だが俺だって…。彼女の嘘のないきれいな涙を見ていたら決心がっいた。


「蒔希っ…!」

俺は彼女の涙を拭いて強く抱きしめた。

「話してくれてありがとう、つらかったな…その…返事をする前に、俺も話しておかなくてはならないことがあるんだ…」

「うん…聞くよ…さいごまで」

蒔希の鼓動と俺の鼓動が重なって、ドキドキが加速する。


「俺の家は会社をやってる。継げば金には困らない。でも長女で嫁に来た母さんは本当は自分の家の家業を継ぐはずだったんだ。
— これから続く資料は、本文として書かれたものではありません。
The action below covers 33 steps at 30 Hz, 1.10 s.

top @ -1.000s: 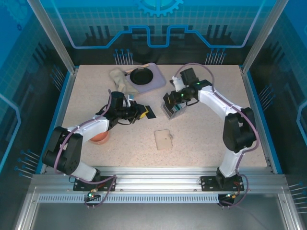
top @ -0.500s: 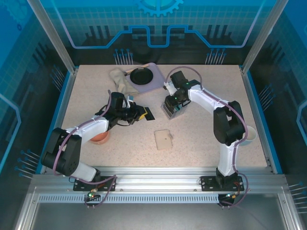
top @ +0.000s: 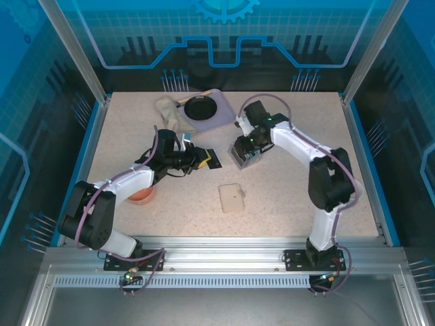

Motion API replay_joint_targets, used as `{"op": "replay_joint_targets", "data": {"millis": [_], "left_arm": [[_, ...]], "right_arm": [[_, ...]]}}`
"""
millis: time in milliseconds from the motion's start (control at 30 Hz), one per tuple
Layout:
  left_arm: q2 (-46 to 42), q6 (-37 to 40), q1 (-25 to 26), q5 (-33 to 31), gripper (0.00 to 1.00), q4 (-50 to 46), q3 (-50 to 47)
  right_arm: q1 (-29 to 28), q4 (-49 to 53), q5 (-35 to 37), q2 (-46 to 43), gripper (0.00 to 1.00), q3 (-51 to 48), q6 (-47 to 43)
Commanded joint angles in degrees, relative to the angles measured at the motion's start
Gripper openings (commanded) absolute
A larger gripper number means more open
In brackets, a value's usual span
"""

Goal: Put the credit cards into the card holder
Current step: Place the credit card in the storage box, then pass the credit card.

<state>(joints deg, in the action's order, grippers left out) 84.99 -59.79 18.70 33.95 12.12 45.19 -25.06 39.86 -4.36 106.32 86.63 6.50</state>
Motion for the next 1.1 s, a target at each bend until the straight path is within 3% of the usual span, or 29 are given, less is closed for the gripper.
{"op": "replay_joint_targets", "data": {"millis": [0, 133, 300, 633, 867, 967, 1067], "left_arm": [[-1.97, 1.52, 1.83, 3.75, 0.12, 6.05, 1.28], [-1.96, 0.52, 3.28, 6.04, 0.11, 11.85, 1.56], [-1.50, -2.55, 4.28, 8.17, 0.12, 19.74, 2.33], [-1.22, -4.05, 5.03, 8.92, 0.13, 22.93, 3.76], [-0.54, -4.27, 5.53, 9.15, 0.13, 23.48, 4.25], [-0.37, -4.39, 5.55, 9.22, 0.13, 23.33, 4.42], [-0.46, -3.51, 5.61, 8.81, 0.17, 21.38, 4.60]], "right_arm": [[3.81, -3.62, -14.49, -10.03, 0.42, -5.01, 9.01], [8.62, -13.83, -34.01, -16.90, 0.47, -12.62, 18.83], [9.22, -16.02, -43.49, -18.15, 0.50, -14.25, 21.69], [8.02, -16.06, -52.19, -14.30, 0.47, -13.47, 22.01], [6.61, -16.73, -54.21, -11.88, 0.38, -12.10, 22.59], [6.43, -17.09, -54.01, -11.40, 0.29, -11.92, 22.87], [6.78, -18.08, -53.55, -11.90, 0.13, -12.43, 23.20]]}}
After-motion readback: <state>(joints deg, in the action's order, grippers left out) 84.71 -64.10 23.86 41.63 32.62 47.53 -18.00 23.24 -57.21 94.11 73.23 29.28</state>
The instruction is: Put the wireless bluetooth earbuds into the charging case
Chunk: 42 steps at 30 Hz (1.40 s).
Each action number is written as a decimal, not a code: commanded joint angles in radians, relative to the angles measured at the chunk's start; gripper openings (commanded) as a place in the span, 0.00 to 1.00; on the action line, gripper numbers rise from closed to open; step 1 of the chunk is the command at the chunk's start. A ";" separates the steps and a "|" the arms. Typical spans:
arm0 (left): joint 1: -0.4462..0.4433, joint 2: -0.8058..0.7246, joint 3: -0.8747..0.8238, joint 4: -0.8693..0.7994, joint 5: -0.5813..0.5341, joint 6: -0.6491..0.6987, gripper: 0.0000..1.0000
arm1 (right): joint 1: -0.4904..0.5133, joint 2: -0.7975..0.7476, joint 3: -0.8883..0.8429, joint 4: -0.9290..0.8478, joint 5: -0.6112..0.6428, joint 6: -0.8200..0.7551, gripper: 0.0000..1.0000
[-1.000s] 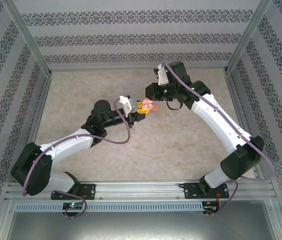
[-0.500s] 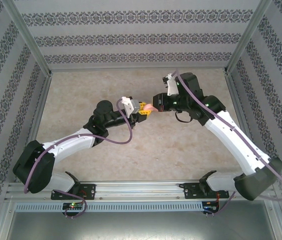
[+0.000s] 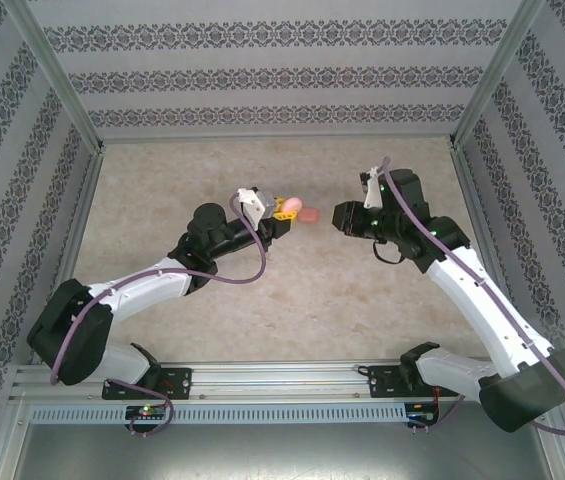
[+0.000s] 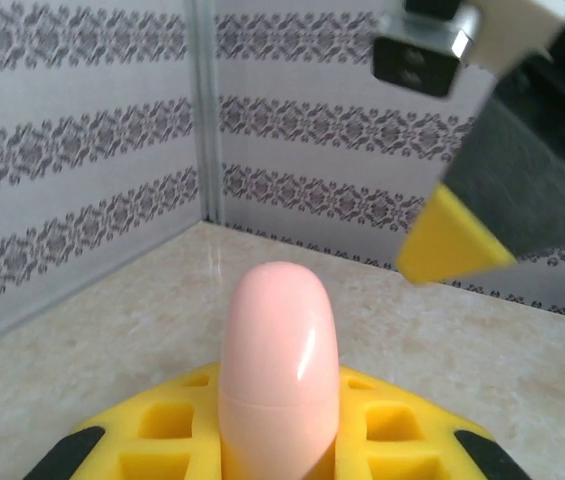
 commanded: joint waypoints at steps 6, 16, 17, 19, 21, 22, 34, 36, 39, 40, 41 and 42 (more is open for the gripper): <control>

でも金で利用されて、それに耐えられなくなった母さんは家を出てしまったんだ。それで俺は怒って家を飛び出して、今ここに暮らしてるんだ。悪い息子だろう?俺なんかより蒔希には相応しい奴がいるよ。だから…」


蒔希に言い聞かせたつもりだったが。

「…けいじくん…どうして泣いているの…?」

無意識に俺は涙を流していた。

「さ…さぁ?花粉症かな」

「今八月だよ…?」


じっと見つめて首を傾げつつも、まだ泣いている少女を再び抱きしめて。

「目、とじて…」

そう慣れないせりふを口にして。

「!?」

もっと慣れないキスをして。

「好きだ…!」

「俺も蒔希のことが好きだ」


瞬間、蒔希は大粒のキラキラ光る涙をこぼした。

愛する君のあこがれのなみだ―。




「松岡 慶治だ。好きなように呼べ。」

そう自己紹介をしたのは、いつだっけか。

「藍井 蒔希だよぉ。けいくんかぁ。よろしくねぇ!」

そう名乗ったのは一度きり。


恋なんて、知らないで育った私たちは

愛なんてものに、振り回される日が訪れるとは思いもしなかった―。

二人の未来がどうなるかなんて、誰も知らない。


誰も聞いてこない。

誰にも話さない。

だれにも言わないで―。

守っていくって決めたから。


愛し続けると誓いを立てたからー。


時に祈るの。

あなたの無事を。

きみの帰りが遅くならないように。

とらわれて、戻って来られない状況を。

つくってしまうことのないように―。


…。

「…起きたか?」






第一部、完。

読んで頂き、ありがとうございました。